__TASK DIRECTIONS__: If pictures are present, leave them out, and copy the data word for word.

::::::::::

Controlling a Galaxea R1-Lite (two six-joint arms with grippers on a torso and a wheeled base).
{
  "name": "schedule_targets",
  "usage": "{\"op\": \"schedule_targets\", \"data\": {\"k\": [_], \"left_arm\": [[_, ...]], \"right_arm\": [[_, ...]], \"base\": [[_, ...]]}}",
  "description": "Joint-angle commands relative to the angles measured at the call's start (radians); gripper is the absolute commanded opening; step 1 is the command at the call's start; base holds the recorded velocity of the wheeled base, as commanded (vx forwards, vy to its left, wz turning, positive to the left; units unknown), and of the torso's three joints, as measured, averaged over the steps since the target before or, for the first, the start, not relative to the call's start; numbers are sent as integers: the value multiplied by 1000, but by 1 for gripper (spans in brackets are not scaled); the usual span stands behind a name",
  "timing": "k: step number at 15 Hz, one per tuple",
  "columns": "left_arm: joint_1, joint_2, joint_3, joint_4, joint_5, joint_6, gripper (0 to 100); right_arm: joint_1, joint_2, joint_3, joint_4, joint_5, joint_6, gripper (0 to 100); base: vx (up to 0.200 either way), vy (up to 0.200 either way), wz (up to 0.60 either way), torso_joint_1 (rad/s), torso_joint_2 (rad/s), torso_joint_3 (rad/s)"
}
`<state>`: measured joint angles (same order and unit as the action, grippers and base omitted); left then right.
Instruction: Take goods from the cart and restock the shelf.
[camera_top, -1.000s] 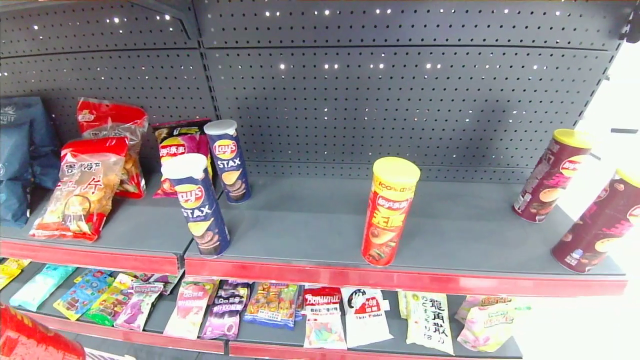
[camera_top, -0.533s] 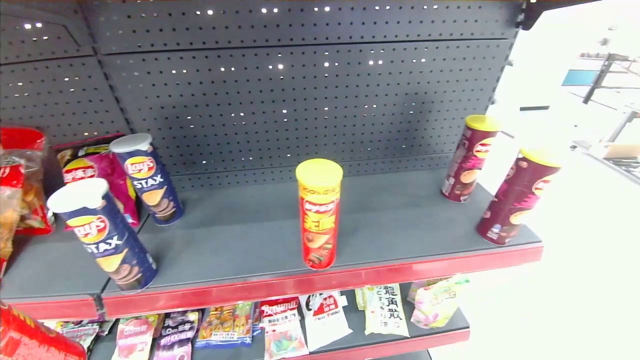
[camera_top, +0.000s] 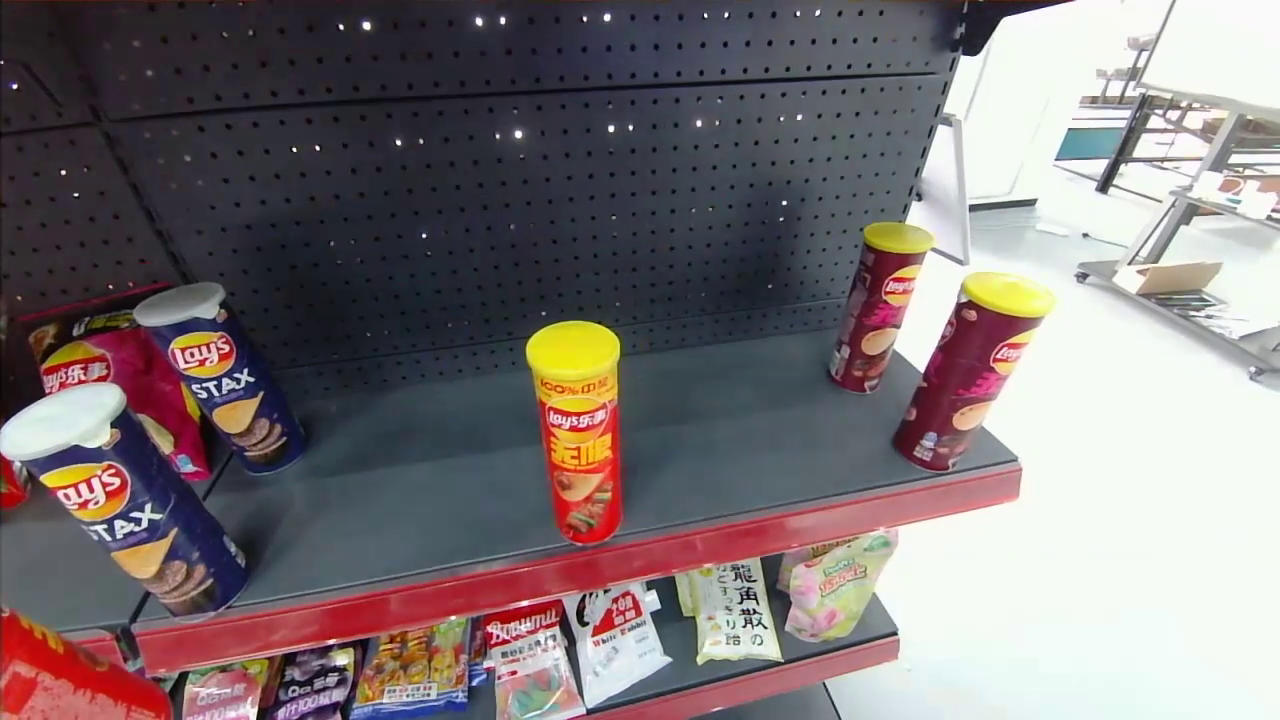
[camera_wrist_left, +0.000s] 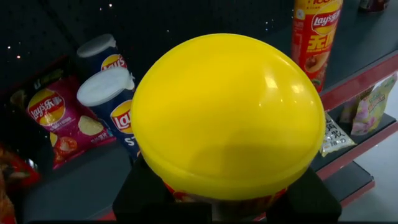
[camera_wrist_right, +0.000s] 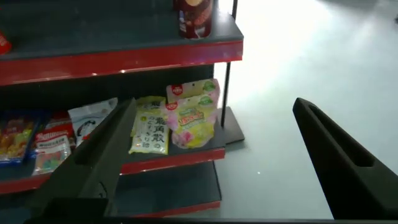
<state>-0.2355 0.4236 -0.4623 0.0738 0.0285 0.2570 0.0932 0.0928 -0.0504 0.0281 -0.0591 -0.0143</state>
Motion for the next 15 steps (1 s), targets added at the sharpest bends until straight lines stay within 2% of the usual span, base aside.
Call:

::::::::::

__SOLUTION FOR THIS TASK__:
Controlling a Galaxea R1-Lite (two six-joint arms with grippers on a torso and a wheeled base).
{
  "name": "schedule_targets",
  "usage": "{\"op\": \"schedule_targets\", \"data\": {\"k\": [_], \"left_arm\": [[_, ...]], \"right_arm\": [[_, ...]], \"base\": [[_, ...]]}}",
  "description": "Joint-angle commands relative to the angles measured at the call's start (radians); gripper is the absolute commanded opening; step 1 is the command at the call's start; base holds the recorded velocity of the wheeled base, as commanded (vx forwards, vy to its left, wz turning, positive to the left; units unknown), and of the torso's three joints, as measured, averaged over the steps since the target before or, for the first, the start, not relative to the call's start; numbers are sent as integers: the value multiplied by 1000, but by 1 for gripper (spans in brackets are not scaled); the usual span stands behind a name",
  "timing": "k: step number at 15 Hz, one per tuple",
  "columns": "left_arm: joint_1, joint_2, joint_3, joint_4, joint_5, joint_6, gripper (0 to 100); right_arm: joint_1, joint_2, joint_3, joint_4, joint_5, joint_6, gripper (0 to 100); base: vx (up to 0.200 either way), vy (up to 0.200 either way), wz (up to 0.60 either way), torso_joint_1 (rad/s), torso_joint_2 (rad/s), torso_joint_3 (rad/s)"
}
`<state>`: measured joint angles (same order and unit as the action, grippers and base omitted); left then right.
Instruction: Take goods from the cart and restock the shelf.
[camera_top, -1.000s] 
[camera_top, -0.533s] 
[camera_top, +0.000s] 
[camera_wrist_left, +0.000s] 
[camera_wrist_right, +0.000s] 
<state>-0.2355 0.4236 -0.4623 0.0738 0.0285 0.2570 0.0932 0.0928 -0.0504 0.0281 -0.0591 -0.0143</state>
Motion for the next 15 steps (1 s), targets added at the sharpest bends until straight lines stay within 2% of the usual span, base aside.
Call:

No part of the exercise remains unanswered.